Certains meubles détruisent notre santé et…nous coûtent cher !

    airSi incroyable que celui puisse paraître, certains meubles peuvent émettre des composés volatils dangereux C’est l’Agence nationale de sécurité sanitaire (Anses) qui nous l’affirme et qui, dans un récent rapport, dresse une liste de 31 substances « prioritaires ». Cette liste prépare la mise en place d’un étiquetage obligatoire tel que prévu par le troisième plan National Santé Environnement.
    Si les produits de construction et de décoration doivent désormais être obligatoirement étiquetés et leurs composants signalés (article L. 221-10 du Code de l’Environnement) l’ameublement, lui, échappait à cette contrainte jusqu’à présent. Ce qui a conduit les ministères de la Santé et de l’Ecologie [qui, à notre avis, devraient être fusionnés dès 2017] à charger l’Agence nationale de sécurité sanitaire (Anses) d’identifier les substances chimiques à signaler de façon prioritaire dans le domaine de l’ameublement. « Sur la base de la dangerosité des substances et de leur possibilité d’être émises par des produits d’ameublement, 41 substances ont été identifiées comme substances d’intérêt, dont 31 prioritaires« .

    C’est ainsi que parmi 31 substances classées comme cancérogènes, mutagènes et/ou toxiques, 21 sont d’ores et déjà mesurables par la « norme ISO 16000 utilisée dans le cadre de la procédure d’étiquetage des produits de construction et de décoration ».
    Pour le moment l’Agence se contente de préconiser la limitation de l’exposition des populations à ces substances. En attendant une interdiction pure et simple.

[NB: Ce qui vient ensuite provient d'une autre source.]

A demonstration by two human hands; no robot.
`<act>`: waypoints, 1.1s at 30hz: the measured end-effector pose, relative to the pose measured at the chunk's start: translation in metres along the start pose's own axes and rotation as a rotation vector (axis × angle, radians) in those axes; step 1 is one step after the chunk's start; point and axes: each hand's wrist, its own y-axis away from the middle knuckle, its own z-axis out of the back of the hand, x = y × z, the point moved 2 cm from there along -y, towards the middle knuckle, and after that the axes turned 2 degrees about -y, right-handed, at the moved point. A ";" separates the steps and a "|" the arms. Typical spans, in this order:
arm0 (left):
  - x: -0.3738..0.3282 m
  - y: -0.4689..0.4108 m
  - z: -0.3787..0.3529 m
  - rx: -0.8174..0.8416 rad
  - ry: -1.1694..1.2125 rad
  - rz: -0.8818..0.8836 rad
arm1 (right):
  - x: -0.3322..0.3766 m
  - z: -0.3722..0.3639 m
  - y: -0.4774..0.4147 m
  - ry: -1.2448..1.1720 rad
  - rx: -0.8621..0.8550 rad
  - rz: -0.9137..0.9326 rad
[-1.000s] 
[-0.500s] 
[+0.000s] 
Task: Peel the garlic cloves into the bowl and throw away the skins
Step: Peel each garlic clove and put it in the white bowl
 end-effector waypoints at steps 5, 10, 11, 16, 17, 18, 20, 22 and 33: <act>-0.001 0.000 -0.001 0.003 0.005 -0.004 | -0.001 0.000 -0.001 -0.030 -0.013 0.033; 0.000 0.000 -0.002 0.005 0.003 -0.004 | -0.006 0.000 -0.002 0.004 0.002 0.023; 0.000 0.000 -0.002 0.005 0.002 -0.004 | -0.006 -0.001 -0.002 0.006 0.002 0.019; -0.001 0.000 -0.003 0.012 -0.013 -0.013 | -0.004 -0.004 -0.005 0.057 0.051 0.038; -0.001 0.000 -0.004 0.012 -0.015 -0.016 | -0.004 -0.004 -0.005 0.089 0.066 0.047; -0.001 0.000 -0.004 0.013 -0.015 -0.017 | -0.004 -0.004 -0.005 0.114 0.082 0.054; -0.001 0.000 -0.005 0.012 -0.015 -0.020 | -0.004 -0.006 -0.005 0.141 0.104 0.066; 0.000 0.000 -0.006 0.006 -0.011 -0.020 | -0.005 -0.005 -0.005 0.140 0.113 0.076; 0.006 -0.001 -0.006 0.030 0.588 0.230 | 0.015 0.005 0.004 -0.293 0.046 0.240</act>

Ce qui conduirait à « éviter la mise sur le marché de tout produit d’ameublement pouvant induire une exposition à ces polluants, quelle qu’en soit la concentration« .

    Enfin, et c’est une initiative qui nous paraît fort judicieuse, L’Anses voudrait élargir l’examen des émissions polluantes à toutes sortes de produits comme les désodorisants, les encens, les produits d’entretien, auxquels nous ajouterions volontiers ces « bougies parfumées » qui vous donnent la migraine en ¼ d’heure en vue d’un futur étiquetage.
    L’étiquetage obligatoire des meubles est prévue « à l’horizon 2020 ».
    Mais, comme l’horizon, par définition, est une réalité visuelle qui recule dès qu’on s’en approche, nous ne sommes pas très rassurés sur les délais prévus par l’Agence.

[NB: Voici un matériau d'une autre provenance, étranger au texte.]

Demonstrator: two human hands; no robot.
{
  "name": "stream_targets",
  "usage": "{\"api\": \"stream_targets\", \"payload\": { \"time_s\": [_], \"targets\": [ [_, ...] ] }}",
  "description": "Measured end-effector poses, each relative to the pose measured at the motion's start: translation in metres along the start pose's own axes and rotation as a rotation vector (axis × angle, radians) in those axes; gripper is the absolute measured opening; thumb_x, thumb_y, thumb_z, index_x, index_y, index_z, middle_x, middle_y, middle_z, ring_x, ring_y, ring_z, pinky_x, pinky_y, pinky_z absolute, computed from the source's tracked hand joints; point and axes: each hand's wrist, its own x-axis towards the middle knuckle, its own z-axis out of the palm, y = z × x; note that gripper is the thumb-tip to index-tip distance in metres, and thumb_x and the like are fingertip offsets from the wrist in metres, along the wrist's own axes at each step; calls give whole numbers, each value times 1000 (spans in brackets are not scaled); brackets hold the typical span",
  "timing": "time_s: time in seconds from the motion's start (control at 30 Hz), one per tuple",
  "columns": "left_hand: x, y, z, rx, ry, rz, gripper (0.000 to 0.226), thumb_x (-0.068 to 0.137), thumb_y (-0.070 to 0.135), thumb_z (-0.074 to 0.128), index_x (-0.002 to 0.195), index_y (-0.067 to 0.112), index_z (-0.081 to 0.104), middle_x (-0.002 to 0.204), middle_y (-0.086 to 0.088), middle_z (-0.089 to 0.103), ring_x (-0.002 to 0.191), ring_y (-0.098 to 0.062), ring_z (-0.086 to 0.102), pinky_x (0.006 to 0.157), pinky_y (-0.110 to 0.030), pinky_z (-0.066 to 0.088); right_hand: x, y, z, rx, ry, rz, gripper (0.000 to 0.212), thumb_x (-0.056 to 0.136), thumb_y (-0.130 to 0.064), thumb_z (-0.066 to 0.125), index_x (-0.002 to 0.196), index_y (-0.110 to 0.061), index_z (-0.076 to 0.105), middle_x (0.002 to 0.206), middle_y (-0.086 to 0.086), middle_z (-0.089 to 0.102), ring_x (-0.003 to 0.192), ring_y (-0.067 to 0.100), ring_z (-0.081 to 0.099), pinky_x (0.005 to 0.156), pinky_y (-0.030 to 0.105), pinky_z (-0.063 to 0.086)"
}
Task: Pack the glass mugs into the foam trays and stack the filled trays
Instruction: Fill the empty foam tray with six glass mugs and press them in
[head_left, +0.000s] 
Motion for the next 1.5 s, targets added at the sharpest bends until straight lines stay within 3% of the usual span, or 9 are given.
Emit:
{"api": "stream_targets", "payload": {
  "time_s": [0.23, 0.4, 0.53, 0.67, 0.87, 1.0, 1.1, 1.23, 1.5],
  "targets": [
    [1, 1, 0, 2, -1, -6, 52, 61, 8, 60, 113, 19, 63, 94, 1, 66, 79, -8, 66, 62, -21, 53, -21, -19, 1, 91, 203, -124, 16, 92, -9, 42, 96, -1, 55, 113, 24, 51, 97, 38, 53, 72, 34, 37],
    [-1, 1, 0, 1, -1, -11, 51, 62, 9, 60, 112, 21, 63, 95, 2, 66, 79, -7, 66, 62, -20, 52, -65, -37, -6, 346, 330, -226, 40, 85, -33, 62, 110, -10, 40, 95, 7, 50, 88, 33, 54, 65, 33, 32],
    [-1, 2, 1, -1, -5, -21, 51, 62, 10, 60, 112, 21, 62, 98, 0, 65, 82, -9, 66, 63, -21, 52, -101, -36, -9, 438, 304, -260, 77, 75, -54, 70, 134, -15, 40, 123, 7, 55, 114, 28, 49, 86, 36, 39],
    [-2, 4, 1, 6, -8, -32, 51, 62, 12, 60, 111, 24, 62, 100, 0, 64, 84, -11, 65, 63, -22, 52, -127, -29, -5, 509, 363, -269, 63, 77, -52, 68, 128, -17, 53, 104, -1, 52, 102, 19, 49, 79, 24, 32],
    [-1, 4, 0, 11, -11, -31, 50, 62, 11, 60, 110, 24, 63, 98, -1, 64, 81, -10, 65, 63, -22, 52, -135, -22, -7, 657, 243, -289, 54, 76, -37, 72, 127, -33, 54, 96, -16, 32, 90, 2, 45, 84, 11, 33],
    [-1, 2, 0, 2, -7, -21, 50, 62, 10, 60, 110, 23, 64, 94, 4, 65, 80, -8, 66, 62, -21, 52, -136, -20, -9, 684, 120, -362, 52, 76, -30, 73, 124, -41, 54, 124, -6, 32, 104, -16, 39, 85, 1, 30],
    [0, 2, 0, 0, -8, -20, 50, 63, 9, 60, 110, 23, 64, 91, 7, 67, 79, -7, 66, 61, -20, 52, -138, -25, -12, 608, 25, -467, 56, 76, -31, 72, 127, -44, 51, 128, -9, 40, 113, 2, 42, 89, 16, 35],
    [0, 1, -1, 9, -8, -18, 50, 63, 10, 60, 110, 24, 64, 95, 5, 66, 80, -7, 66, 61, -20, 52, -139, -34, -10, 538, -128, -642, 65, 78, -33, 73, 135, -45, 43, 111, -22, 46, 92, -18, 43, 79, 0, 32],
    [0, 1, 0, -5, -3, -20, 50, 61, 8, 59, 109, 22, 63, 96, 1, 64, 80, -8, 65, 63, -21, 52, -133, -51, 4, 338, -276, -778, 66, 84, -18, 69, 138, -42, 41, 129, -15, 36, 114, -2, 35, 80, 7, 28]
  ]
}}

    Pour montrer l’importance de l’enjeu tant en termes de coût que, plus important, de santé publique, nous rappelons que la pollution de l’air intérieur coûte plus de 20 milliards d’euros annuels aux Français, d’après les études menées par cette même Anses.
    En se limitant à six polluants : benzène, radon, trichloréthylène, monoxyde de carbone, particules fines et fumée de tabac, toutes substances qui interviennent dans le tabagisme passif, les maladies respiratoires liées aux particules, le cancer du poumon associé au radon (gaz concentré dans les pièces mal ventilées) ou la leucémie liée au benzène (pouvant être présent dans des produits de bricolage, meubles, isolants, etc.) on comptabilise environ 20.000 décès prématurés par an qui pourraient donc être évités si les fabricants d’un côté et les fumeurs de l’autre, respectaient notre air intérieur.
    Et l’Anses précise que sur ces 20000 décès prématurés, 16000 sont dus aux effets des seules particules fines pour un coût représentant les trois-quarts (73%) de la facture globale.

    Il est temps d’agir vigoureusement c’est pourquoi nous répétons que la fusion des Ministères de la Santé et de l’Ecologie, nous apparaît comme un enjeu déterminant pour mettre en œuvre une politique de santé cohérente dans laquelle l’environnement – sous toutes ses déclinaisons occupe la place qu’il exige désormais – et pour coordonner les efforts avec le maximum d’efficacité.